GMV launches "uTile" to speed up the use of trustworthy artificial intelligence
Data ethics and privacy are sine qua nons of a trustworthy use of artificial intelligence (AI). To quicken AI takeup by all the various sectors and harness its full potential we need to improve machine-learning algorithms without thereby undermining data confidentiality. Striking the right balance between privacy and data use is no longer a pipedream. The technology multinational GMV has just presented uTile PET (Privacy-Enhancing Technologies): a solution capable of carrying out secure private calculations on distributed data, without exposing it or moving it from organizations.
uTile harnesses confidential data in order to improve machine learning algorithms and analytical models, complying at all times with organizational remits, data-privacy obligations and current law. José Carlos Baquero, Artificial intelligence and Big Data manager of GMV’s Secure e-Solutions sector argues as follows: «With uTile no we no longer have to choose between data privacy and data harnessing. Advanced cryptographic methods keep the data encrypted while all necessary calculations are made. uTile hence guarantees that organizations’ sensitive data is never exposed or transferred through departments, organizations or countries. Furthermore, data subjects do not even have to entrust their data to third parties. This data always remains protected between the organization’s own internal controls, whether on-premise or in the cloud, and the sensitive information remains private throughout the whole calculation process».
Data containing sensitive and private information is now being generated in a growing stream. On the other hand, organizations are increasingly using advanced analytics whose algorithms use data, of good or poor quality, with their security and privacy restrictions, etc, and data scientists are often hard put to access this information.

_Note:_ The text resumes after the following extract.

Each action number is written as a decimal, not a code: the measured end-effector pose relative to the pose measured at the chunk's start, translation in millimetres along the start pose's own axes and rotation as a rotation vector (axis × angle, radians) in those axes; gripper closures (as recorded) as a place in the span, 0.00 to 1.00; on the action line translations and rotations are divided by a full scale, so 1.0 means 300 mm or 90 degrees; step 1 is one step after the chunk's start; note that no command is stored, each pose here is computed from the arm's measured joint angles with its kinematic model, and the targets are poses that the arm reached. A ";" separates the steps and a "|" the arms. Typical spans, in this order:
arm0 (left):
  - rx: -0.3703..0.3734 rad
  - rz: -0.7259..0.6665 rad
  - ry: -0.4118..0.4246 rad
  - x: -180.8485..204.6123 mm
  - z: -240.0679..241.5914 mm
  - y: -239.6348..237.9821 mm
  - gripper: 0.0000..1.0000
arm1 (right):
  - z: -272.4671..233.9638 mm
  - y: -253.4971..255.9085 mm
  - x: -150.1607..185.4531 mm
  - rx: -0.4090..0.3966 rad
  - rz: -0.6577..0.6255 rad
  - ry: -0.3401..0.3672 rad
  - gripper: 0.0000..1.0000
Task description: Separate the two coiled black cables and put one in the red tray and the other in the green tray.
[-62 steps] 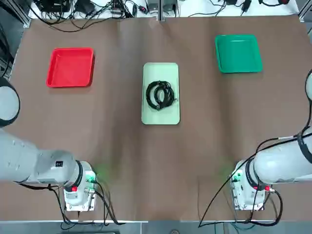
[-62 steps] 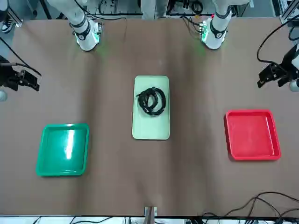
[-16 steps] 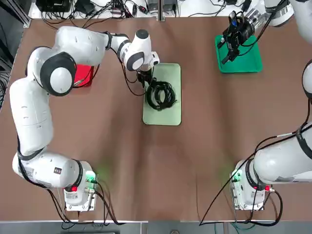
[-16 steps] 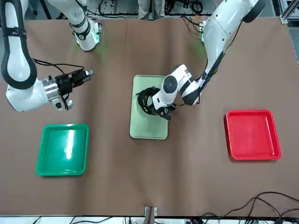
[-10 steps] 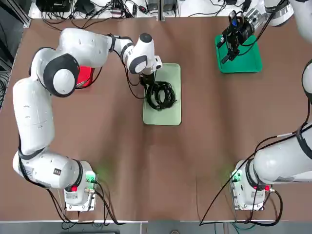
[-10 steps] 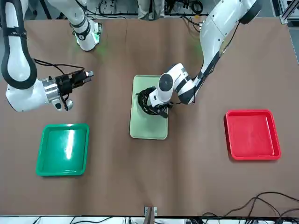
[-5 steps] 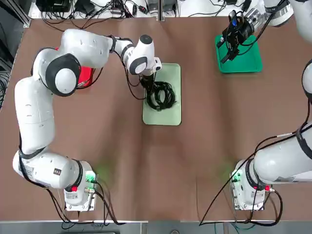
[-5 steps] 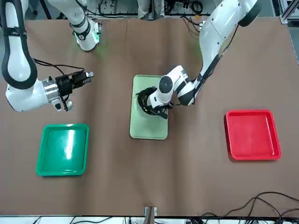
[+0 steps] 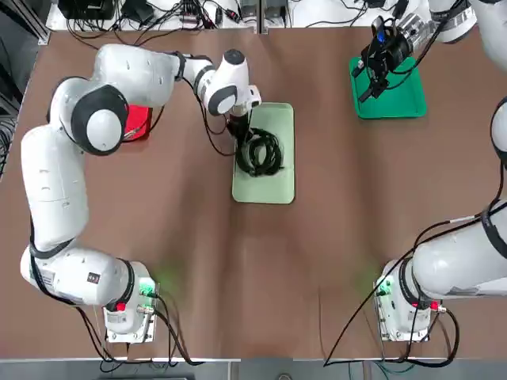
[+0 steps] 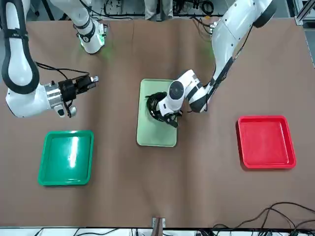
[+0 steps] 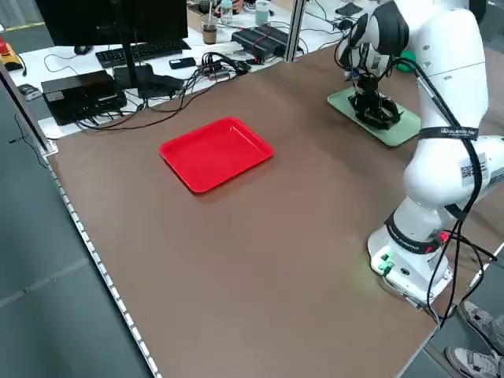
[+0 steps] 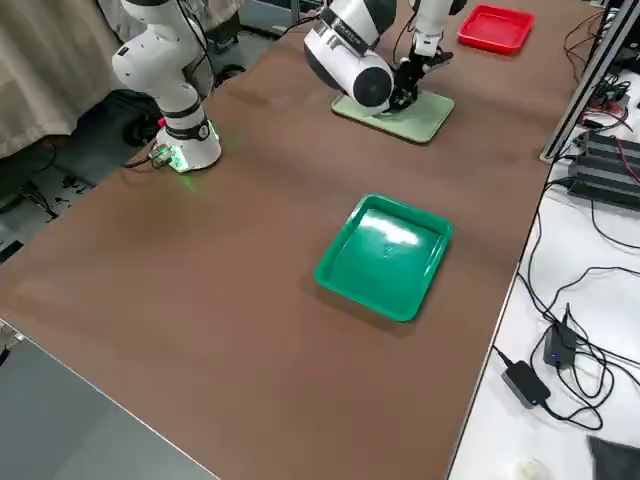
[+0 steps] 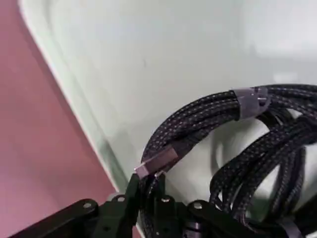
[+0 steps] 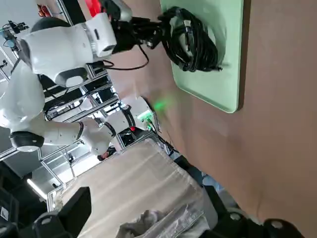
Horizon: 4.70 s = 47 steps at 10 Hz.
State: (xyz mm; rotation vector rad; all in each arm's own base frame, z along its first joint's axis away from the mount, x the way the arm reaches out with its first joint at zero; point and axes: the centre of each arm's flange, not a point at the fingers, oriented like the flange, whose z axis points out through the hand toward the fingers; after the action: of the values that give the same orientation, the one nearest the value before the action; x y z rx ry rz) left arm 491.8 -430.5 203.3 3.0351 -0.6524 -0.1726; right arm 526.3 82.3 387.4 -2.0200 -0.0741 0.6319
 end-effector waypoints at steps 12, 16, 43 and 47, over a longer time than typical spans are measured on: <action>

According to the World Economic Forum’s report “Transforming Paradigms: A Global AI in Financial Services Survey”, published on 29 February 2020, data-protection and -sharing constraints are usually the main hindrance to AI takeup. Under the overarching program of Spain’s Ministry of Economics and Digital Technology Enabling firms (Ministerio de Economía y Empresa de Tecnologías Habilitadoras Digitales), GMV is now developing the use case involving comparison of clinical treatment efficiency, in which hospitals, clinics, research centers and the pharmaceutical industry need to cross check healthcare results in the interests of drawing better treatment-efficiency conclusions. Patient data, however, enjoys special protection under GDPR, complemented in Spain by the Patient Autonomy Law (Ley de Autonomía del Paciente). With uTile we can share clinical-treatment information as useful as survival rates, the value of biomarkers, prognoses, the mean age of patients, etc.
In short, all organizations can benefit from uTile (which strikes the right balance between data-privacy and -use), by sharing and even monetizing in a secure way the data-based knowledge, thanks to encrypted computing, complying with distributed data source privacy and facilitating secure information exchange.